Your instructions
Extract the first line through the line containing "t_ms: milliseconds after" from the listing below, exactly as written.

Data to use

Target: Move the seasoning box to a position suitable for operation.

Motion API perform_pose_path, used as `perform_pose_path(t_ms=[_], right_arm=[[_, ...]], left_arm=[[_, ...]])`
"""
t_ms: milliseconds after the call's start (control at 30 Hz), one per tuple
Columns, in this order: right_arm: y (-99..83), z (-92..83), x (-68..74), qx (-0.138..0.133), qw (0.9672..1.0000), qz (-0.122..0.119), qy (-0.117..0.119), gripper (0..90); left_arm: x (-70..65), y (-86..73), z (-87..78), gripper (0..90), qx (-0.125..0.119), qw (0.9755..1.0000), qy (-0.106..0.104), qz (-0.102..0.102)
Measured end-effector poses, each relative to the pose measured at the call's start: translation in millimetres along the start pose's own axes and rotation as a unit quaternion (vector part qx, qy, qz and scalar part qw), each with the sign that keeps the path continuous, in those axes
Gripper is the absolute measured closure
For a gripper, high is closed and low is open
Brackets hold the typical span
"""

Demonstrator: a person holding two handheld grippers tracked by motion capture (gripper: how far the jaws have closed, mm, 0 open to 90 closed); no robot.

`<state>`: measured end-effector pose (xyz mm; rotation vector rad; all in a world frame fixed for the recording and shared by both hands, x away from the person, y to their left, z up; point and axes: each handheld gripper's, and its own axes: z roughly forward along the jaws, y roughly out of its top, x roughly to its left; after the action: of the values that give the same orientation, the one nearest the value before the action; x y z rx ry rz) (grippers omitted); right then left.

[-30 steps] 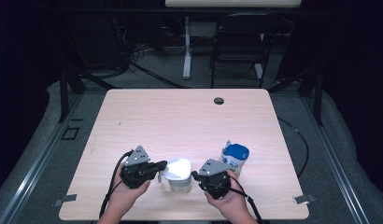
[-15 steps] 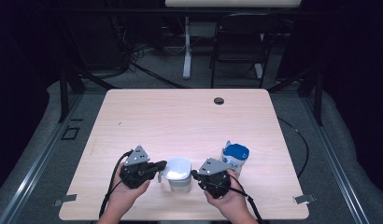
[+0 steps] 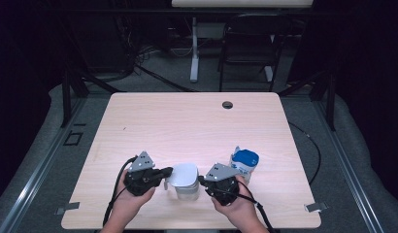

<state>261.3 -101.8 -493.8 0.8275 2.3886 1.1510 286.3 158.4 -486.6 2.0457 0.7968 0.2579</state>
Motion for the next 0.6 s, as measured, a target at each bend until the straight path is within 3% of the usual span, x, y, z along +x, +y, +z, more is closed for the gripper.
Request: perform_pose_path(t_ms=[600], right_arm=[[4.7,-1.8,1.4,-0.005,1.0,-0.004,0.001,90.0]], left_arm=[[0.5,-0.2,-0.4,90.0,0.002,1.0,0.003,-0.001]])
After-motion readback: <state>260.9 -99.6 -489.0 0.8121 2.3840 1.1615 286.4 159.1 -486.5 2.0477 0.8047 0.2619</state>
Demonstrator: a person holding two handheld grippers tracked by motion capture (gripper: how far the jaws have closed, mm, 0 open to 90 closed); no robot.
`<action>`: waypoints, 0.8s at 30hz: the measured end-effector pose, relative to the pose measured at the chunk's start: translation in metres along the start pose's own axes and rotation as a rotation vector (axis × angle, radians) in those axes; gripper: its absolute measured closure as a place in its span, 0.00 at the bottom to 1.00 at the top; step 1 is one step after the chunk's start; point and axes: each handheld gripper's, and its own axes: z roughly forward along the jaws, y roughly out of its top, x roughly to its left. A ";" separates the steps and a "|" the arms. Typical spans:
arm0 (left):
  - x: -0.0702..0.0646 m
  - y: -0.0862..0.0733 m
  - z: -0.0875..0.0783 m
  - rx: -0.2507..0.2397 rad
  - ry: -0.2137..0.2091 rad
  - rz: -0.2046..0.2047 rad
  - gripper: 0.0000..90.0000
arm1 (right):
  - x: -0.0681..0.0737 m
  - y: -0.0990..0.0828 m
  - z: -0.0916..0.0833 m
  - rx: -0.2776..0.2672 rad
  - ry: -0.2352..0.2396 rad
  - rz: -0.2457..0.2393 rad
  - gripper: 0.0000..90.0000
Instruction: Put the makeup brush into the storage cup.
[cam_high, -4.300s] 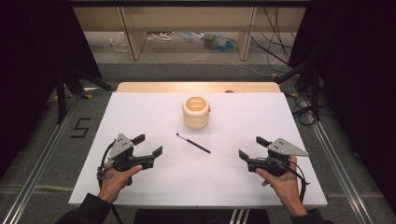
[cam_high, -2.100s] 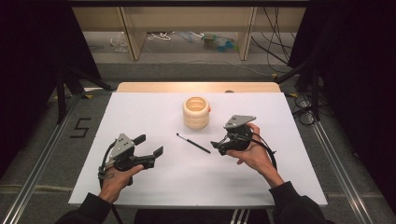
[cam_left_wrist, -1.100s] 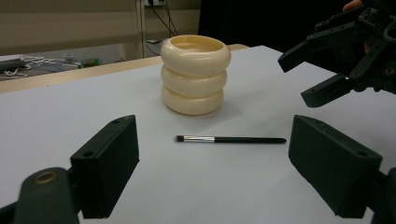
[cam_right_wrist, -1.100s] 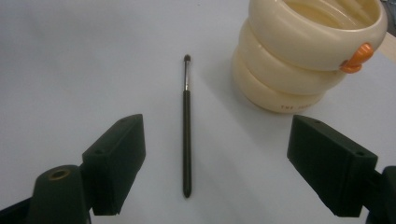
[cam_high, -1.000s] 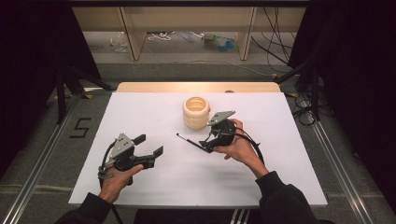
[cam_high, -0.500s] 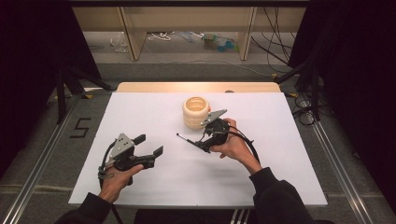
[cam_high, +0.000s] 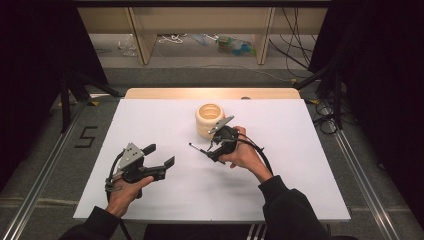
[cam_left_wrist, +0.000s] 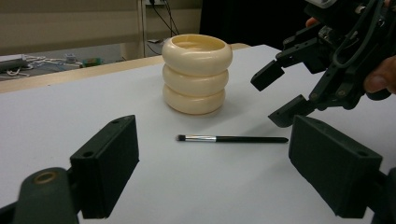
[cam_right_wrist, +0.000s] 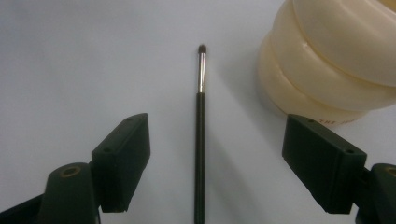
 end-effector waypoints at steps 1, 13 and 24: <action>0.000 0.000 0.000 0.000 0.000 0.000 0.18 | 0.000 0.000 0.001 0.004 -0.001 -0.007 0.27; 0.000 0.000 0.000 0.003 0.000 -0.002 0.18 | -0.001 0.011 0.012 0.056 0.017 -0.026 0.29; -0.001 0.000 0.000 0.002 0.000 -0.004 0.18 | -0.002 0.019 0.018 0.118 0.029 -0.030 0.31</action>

Response to this exercise
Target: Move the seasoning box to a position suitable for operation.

Motion API perform_pose_path, used as `perform_pose_path(t_ms=[_], right_arm=[[_, ...]], left_arm=[[_, ...]])`
"""
t_ms: milliseconds after the call's start (control at 30 Hz), one per tuple

Nothing else is required to complete the output.